WHAT NEEDS TO BE DONE:
The required output is the lines of the listing from the beginning through the line containing "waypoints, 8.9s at", each copied exactly, without any pictures.

COLLECTED DATA:
-.-.-

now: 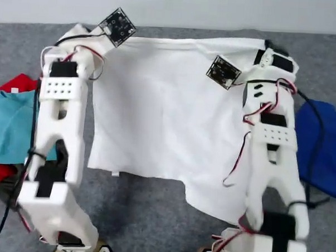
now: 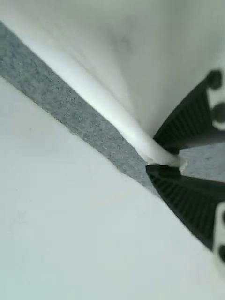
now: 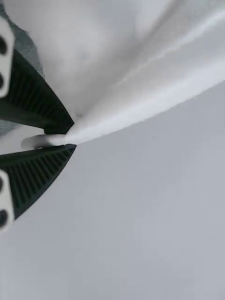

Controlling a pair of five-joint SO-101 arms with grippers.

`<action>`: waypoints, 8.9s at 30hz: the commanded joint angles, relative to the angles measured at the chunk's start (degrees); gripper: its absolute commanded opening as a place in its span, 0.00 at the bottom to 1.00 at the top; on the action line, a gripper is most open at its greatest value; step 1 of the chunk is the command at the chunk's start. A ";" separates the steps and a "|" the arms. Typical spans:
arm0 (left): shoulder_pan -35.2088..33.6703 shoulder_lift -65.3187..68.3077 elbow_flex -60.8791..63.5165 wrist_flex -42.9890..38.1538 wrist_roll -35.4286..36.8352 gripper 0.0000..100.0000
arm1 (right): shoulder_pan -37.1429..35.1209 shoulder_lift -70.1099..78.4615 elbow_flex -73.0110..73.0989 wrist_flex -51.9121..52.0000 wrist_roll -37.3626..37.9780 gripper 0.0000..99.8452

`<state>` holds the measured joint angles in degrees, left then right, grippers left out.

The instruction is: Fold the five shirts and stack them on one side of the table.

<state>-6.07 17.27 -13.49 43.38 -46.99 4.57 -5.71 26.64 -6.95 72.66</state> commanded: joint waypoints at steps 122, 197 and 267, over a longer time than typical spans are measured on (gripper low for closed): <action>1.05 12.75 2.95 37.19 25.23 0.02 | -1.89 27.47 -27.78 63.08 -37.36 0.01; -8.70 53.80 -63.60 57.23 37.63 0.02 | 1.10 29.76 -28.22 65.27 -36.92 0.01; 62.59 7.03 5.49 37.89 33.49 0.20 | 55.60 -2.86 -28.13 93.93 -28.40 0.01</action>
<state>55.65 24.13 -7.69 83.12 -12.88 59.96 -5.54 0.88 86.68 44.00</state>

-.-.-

WRITTEN ANSWER:
now: 
now: 
now: 

Controlling a pair of five-joint SO-101 arms with grippers.

`<action>`: waypoints, 8.9s at 30hz: the commanded joint angles, relative to the angles measured at the chunk's start (degrees); gripper: its absolute commanded opening as a place in its span, 0.00 at the bottom to 1.00 at the top; on the action line, a gripper is most open at its greatest value; step 1 of the chunk is the command at the chunk's start. A ";" separates the steps and a "|" the arms. Typical spans:

The exercise requires nothing more.